◆ **Exercise directions**:
What lines of the data below include the word "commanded"? Report them by copying each.

(Source data)
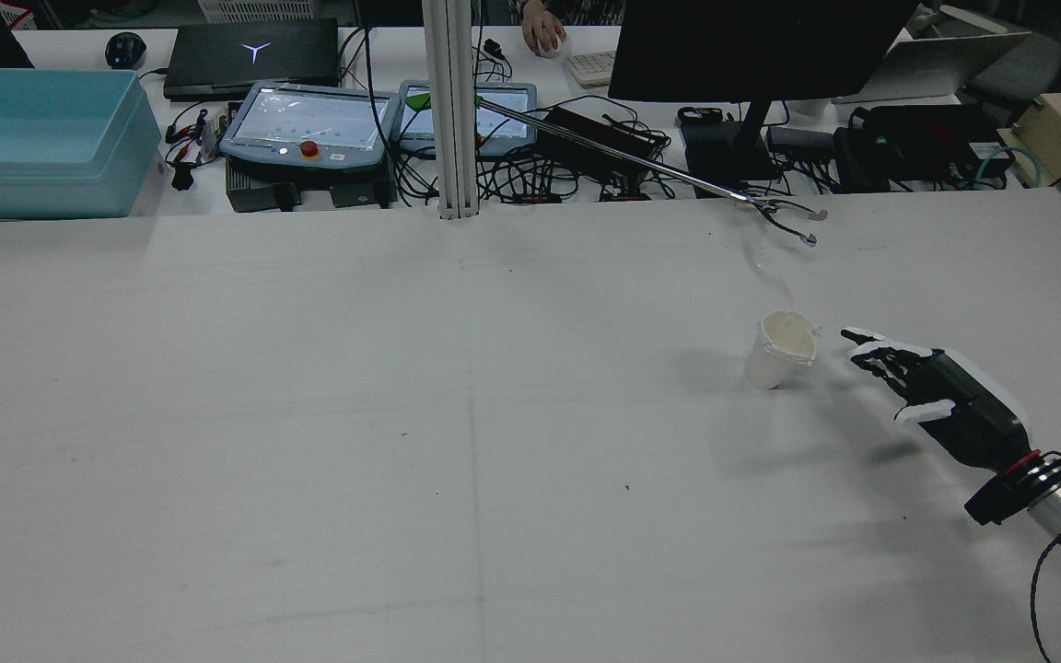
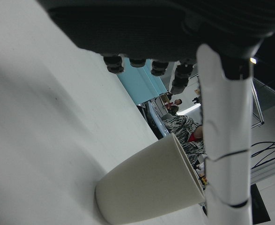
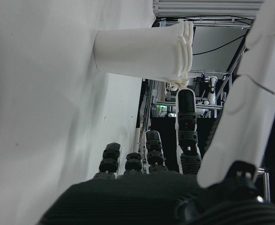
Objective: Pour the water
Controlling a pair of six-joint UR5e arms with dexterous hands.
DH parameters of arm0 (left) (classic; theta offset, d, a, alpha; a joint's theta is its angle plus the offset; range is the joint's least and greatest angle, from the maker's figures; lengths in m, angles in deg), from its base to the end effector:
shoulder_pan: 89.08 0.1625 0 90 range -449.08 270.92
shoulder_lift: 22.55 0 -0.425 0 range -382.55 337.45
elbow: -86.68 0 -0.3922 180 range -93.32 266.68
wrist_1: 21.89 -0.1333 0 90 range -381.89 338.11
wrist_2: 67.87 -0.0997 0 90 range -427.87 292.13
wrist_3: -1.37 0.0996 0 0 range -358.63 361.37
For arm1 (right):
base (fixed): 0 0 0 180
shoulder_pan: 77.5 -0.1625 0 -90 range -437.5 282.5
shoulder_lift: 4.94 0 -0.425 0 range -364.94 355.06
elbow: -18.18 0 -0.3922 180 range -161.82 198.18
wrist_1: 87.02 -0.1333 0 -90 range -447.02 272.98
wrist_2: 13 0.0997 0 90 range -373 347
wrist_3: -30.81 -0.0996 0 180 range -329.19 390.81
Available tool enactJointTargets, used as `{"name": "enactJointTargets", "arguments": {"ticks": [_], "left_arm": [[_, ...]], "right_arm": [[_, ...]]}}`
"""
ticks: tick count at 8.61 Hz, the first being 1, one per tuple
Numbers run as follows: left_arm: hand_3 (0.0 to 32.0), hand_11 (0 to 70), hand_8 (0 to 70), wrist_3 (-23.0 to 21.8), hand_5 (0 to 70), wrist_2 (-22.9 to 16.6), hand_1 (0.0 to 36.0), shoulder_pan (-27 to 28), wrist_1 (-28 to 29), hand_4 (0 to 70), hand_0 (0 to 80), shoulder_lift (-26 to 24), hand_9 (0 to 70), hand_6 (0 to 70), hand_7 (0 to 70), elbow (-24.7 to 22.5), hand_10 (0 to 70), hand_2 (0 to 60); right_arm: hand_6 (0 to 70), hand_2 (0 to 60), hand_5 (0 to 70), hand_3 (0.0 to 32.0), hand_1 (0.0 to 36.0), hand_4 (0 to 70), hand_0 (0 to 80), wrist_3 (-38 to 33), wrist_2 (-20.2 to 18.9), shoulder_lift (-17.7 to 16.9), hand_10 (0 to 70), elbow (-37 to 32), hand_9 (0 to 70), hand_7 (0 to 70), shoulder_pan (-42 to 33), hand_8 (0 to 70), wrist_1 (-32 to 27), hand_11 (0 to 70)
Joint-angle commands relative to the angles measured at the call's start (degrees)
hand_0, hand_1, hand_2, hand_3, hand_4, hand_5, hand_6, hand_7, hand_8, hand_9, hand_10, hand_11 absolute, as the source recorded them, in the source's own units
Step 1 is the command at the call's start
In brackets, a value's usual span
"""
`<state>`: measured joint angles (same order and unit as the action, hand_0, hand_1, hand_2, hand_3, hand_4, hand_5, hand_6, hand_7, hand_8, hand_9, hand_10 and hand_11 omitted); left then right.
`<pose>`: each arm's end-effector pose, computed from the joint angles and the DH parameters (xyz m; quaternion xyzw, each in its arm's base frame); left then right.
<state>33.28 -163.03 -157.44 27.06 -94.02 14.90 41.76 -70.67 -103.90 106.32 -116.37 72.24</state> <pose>-0.0060 -0.3221 0.8766 0.0414 0.7769 -0.5443 0.3139 -0.2092 -0.4083 0.7397 -0.0844 -0.7521 0.6393 0.1360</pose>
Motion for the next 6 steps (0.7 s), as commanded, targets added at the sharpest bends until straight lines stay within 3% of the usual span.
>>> {"name": "enactJointTargets", "arguments": {"ticks": [1, 4, 6], "left_arm": [[0.0, 7.1, 0.0, -0.5, 12.5, 0.2, 22.5, 0.3, 0.0, 12.1, 64.8, 0.0, 0.1, 1.5, 7.8, -0.1, 2.9, 0.0], [0.0, 7.1, 0.0, -1.2, 12.9, 0.2, 22.6, 0.5, 0.0, 12.1, 64.6, 0.0, 0.1, 1.6, 7.8, -0.4, 2.8, 0.0], [0.0, 6.6, 0.0, -2.6, 13.5, 0.2, 22.9, 0.6, -3.6, 12.7, 66.4, 0.1, 0.1, 1.8, 7.9, -4.7, 2.6, 0.0]], "right_arm": [[11.4, 0.0, 24.6, 0.0, 13.0, 28.1, 54.7, -0.1, 0.0, -0.1, 8.3, 0.5, 5.9, 17.7, 0.0, 6.3, 0.0, 13.4], [11.2, 0.0, 24.9, 0.0, 13.1, 27.7, 54.8, -0.2, 0.0, -0.1, 8.1, 0.5, 5.6, 17.3, 0.0, 6.1, -0.1, 13.1], [11.0, 0.0, 24.7, 0.0, 13.3, 27.6, 54.8, -0.4, 0.0, -0.3, 7.9, 0.4, 5.5, 17.3, -0.1, 6.0, -0.1, 12.9]]}}
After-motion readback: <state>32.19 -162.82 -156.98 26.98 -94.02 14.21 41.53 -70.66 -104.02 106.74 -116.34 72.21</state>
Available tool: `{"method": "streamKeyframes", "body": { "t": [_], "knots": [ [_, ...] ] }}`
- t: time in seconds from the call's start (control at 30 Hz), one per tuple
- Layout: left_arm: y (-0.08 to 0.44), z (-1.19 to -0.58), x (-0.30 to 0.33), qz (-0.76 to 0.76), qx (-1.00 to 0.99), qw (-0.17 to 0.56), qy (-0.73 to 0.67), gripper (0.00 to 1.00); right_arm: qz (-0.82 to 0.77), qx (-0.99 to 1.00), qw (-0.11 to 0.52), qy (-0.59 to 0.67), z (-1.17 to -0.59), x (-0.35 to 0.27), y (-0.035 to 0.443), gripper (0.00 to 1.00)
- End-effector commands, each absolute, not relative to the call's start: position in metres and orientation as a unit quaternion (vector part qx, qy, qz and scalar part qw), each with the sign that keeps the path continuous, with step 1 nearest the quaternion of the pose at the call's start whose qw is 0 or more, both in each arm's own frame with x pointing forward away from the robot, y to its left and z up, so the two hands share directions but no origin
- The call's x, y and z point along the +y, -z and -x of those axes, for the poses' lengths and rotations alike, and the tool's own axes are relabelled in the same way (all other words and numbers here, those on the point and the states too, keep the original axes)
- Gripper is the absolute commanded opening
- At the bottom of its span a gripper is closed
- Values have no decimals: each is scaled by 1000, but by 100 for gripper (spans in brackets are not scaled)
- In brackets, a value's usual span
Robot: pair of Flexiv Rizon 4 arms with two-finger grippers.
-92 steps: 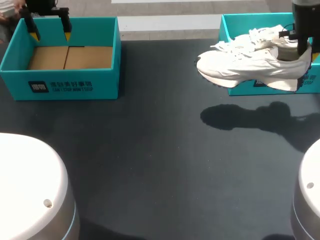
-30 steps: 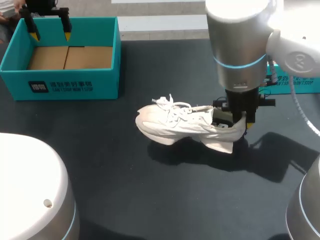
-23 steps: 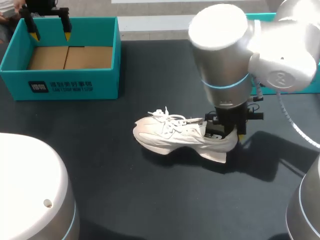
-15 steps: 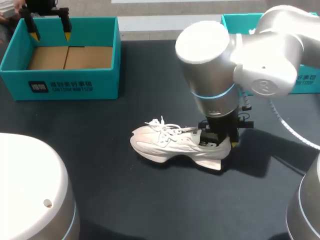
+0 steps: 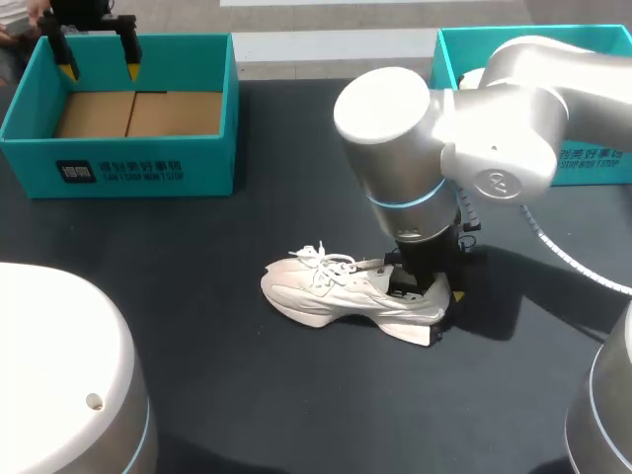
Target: Take the shoe out of the shoebox, open the shoe tongue, remove and reinsert the insole, then place the shoe into the shoebox
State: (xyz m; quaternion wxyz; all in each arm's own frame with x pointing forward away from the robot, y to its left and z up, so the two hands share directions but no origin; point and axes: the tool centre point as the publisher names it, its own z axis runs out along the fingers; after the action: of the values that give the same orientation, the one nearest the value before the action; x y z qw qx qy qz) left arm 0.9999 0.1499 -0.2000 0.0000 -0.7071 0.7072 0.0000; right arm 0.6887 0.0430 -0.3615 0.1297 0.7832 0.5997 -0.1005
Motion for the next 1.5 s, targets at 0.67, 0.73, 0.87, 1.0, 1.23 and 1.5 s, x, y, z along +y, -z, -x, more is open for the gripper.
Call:
{"method": "streamKeyframes", "body": {
  "t": [0.67, 0.73, 0.87, 1.0, 1.23, 1.5],
  "knots": [
    [200, -1000, 150, 707, 707, 0, 0, 100, -569, 818, 79, 15, -689, 30, 260, 100],
    [200, -1000, 150, 707, 707, 0, 0, 100, -556, 828, 73, 20, -690, 28, 260, 100],
    [200, -1000, 150, 707, 707, 0, 0, 100, -556, 828, 73, 20, -690, 28, 260, 100],
    [200, -1000, 150, 707, 707, 0, 0, 100, -556, 828, 73, 20, -690, 28, 260, 100],
    [200, -1000, 150, 707, 707, 0, 0, 100, -556, 828, 73, 20, -690, 28, 260, 100],
    [200, -1000, 150, 707, 707, 0, 0, 100, -301, 946, 103, -68, -686, 14, 259, 100]
  ]
}}
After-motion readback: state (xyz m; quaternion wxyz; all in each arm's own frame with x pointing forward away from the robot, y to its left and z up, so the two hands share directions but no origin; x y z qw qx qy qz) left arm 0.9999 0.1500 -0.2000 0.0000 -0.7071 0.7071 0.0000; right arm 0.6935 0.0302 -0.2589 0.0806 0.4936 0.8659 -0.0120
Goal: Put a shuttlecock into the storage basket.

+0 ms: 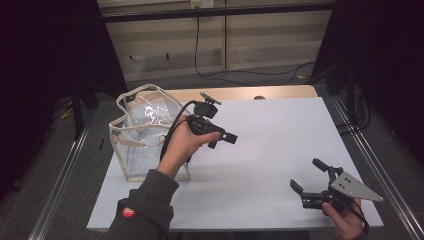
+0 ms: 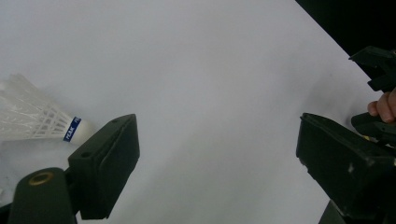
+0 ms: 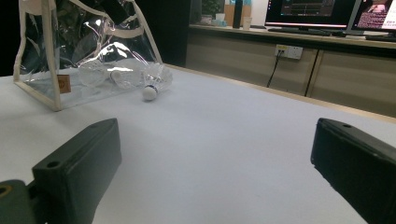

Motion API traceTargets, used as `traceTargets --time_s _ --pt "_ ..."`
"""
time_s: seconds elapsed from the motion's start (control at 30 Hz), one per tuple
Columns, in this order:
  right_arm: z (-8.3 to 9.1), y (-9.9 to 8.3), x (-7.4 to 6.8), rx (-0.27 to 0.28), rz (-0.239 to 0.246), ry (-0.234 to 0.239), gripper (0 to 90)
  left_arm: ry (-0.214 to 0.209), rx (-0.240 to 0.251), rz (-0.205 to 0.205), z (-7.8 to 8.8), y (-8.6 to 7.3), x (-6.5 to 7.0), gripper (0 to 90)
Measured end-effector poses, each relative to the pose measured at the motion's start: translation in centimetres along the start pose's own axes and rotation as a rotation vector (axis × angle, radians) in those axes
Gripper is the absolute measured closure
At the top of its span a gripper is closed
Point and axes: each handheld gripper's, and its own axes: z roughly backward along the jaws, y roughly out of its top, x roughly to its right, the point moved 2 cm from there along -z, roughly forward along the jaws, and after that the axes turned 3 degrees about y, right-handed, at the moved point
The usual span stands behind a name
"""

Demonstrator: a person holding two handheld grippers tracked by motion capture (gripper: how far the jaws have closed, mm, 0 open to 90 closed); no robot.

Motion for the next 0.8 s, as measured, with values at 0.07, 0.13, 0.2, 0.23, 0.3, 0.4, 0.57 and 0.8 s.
traceTargets --time_s 0.07,0.13,0.2,0.23,0.3,0.4,0.57,0.8 --pt "0.0 0.0 0.0 -0.001 -0.001 0.000 1.7 -0.002 0.000 0.003 -0.3 -0.1 0.0 13.5" --pt "0.0 0.0 0.0 -0.002 0.003 0.001 1.7 0.003 -0.002 0.002 -0.6 -0.1 0.0 13.3" --pt "0.0 0.0 0.0 -0.002 0.003 0.001 1.7 0.011 -0.004 0.005 -0.9 -0.2 0.0 12.7" --pt "0.0 0.0 0.0 -0.001 0.004 0.000 1.7 0.009 -0.004 0.009 -1.1 -0.3 0.0 12.2" --pt "0.0 0.0 0.0 -0.001 0.003 0.001 1.7 0.014 -0.006 0.012 -1.4 -0.4 0.0 11.8" --pt "0.0 0.0 0.0 -0.001 0.003 0.001 1.8 0.024 -0.004 0.017 -1.9 -0.5 0.1 9.5" --pt "0.0 0.0 0.0 -0.001 0.003 0.002 1.7 0.035 -0.010 0.016 -2.5 -0.6 0.1 8.2" --pt "0.0 0.0 0.0 0.001 0.000 0.000 1.7 0.085 -0.018 0.012 -3.4 -0.8 -0.1 6.2"
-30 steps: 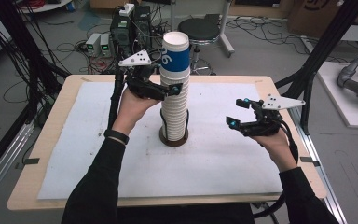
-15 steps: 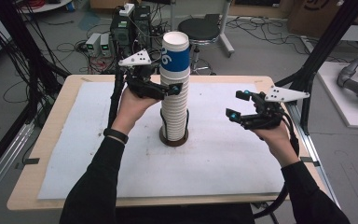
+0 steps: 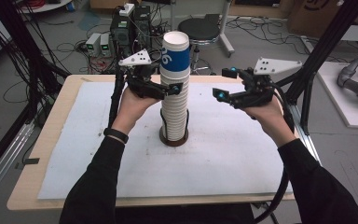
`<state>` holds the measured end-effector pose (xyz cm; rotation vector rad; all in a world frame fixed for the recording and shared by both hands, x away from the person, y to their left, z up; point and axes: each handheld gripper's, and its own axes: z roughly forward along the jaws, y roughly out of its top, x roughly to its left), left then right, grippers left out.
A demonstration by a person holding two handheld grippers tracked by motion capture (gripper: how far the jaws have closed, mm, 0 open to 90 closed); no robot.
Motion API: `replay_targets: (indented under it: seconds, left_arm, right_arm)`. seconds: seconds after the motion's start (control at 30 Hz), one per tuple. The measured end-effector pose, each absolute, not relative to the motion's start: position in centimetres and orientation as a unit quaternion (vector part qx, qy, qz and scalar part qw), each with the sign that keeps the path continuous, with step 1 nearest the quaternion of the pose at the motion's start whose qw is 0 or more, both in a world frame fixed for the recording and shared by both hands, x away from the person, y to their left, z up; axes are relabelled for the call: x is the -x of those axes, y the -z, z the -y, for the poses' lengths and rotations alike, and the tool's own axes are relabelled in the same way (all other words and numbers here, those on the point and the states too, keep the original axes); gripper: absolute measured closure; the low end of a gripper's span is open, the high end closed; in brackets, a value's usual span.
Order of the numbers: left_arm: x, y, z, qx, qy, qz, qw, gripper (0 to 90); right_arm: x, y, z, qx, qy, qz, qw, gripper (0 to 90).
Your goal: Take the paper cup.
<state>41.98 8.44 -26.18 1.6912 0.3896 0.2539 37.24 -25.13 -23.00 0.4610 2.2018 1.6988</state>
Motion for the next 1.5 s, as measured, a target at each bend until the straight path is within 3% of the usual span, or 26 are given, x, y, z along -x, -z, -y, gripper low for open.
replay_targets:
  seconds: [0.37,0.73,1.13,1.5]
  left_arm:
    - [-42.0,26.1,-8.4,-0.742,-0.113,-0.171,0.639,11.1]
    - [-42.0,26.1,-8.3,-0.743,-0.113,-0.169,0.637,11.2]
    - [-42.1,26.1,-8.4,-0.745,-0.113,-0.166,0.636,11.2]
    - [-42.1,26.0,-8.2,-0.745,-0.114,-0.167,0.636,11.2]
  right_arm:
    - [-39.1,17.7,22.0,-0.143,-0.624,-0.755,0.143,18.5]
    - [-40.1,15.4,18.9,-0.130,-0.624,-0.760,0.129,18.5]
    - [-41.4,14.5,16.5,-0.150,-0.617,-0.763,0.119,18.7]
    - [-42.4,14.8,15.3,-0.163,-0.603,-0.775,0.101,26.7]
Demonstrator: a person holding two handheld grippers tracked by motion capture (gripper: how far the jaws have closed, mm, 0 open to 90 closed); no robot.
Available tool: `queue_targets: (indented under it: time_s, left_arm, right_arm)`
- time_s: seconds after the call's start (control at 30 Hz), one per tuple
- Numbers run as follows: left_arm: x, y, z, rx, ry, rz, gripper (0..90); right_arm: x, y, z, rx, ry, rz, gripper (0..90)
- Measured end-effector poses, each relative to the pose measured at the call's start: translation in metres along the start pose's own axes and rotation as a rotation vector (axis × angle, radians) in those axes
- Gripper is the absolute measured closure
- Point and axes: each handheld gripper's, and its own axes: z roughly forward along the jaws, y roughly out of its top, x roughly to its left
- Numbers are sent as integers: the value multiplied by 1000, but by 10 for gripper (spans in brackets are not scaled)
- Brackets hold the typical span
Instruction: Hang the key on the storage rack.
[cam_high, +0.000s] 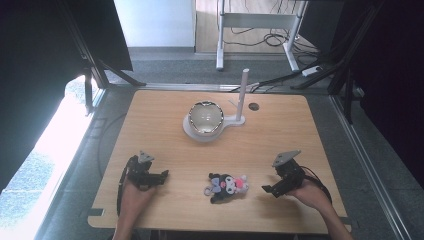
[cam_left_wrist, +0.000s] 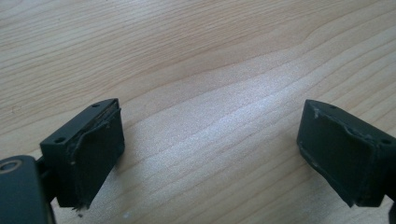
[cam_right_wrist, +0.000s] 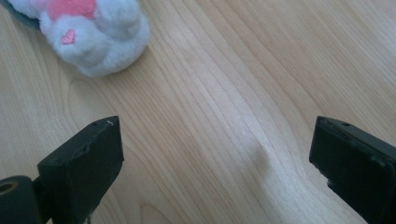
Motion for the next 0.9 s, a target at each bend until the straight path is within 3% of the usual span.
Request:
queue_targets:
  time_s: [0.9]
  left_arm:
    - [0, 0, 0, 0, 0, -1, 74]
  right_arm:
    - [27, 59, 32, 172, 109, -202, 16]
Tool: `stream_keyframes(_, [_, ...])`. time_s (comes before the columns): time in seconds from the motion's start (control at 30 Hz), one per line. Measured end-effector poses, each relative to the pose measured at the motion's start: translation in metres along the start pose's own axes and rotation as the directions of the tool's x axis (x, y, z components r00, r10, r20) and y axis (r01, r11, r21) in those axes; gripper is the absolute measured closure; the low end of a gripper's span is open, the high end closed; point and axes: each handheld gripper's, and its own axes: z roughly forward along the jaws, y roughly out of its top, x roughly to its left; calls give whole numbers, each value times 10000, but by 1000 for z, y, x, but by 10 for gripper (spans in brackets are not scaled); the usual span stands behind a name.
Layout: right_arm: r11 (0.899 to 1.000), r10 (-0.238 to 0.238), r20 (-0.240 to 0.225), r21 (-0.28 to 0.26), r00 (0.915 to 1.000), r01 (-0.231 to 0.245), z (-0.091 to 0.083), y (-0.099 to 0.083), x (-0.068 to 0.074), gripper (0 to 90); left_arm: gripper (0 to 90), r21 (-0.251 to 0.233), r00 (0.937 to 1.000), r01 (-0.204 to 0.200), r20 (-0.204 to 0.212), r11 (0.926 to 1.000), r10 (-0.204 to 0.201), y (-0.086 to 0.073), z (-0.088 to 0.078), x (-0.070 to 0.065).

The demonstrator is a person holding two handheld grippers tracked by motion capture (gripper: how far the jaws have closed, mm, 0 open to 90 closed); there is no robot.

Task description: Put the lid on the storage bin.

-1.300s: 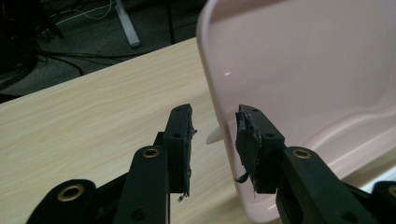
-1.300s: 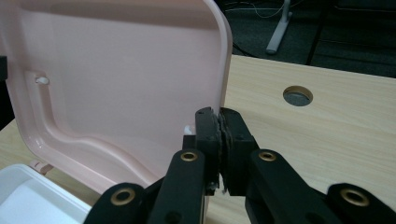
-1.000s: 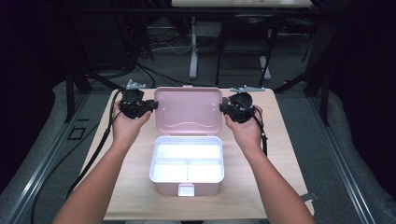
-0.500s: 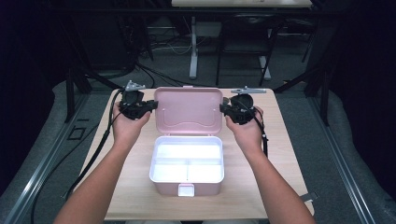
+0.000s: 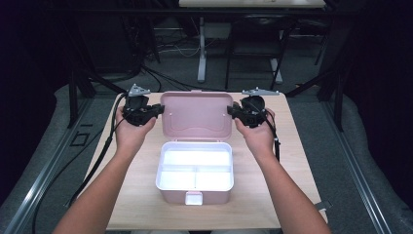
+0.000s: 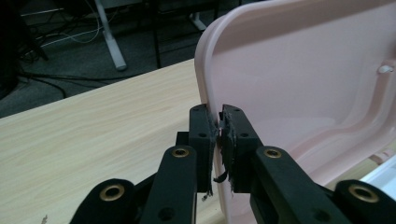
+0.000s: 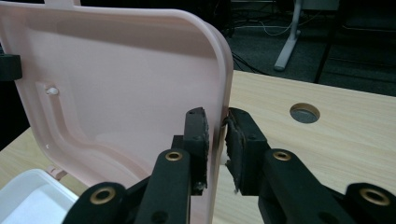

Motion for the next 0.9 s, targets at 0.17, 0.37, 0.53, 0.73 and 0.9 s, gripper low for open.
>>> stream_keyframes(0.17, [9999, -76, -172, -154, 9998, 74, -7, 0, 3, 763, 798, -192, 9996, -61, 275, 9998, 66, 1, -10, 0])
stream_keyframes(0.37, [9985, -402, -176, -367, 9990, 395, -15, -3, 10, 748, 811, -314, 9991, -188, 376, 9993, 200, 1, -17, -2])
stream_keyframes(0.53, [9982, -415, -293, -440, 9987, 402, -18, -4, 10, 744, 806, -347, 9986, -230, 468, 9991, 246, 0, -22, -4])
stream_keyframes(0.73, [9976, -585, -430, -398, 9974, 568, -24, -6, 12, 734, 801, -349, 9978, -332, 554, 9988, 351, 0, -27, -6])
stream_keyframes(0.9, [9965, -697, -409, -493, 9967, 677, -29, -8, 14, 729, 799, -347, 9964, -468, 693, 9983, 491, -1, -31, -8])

◆ **Response below**:
Motion for the next 6 steps (0.7 s), as commanded, targets added at the sharpest bends until straight lines stay within 3% of the usual span.
- Gripper is the absolute commanded opening

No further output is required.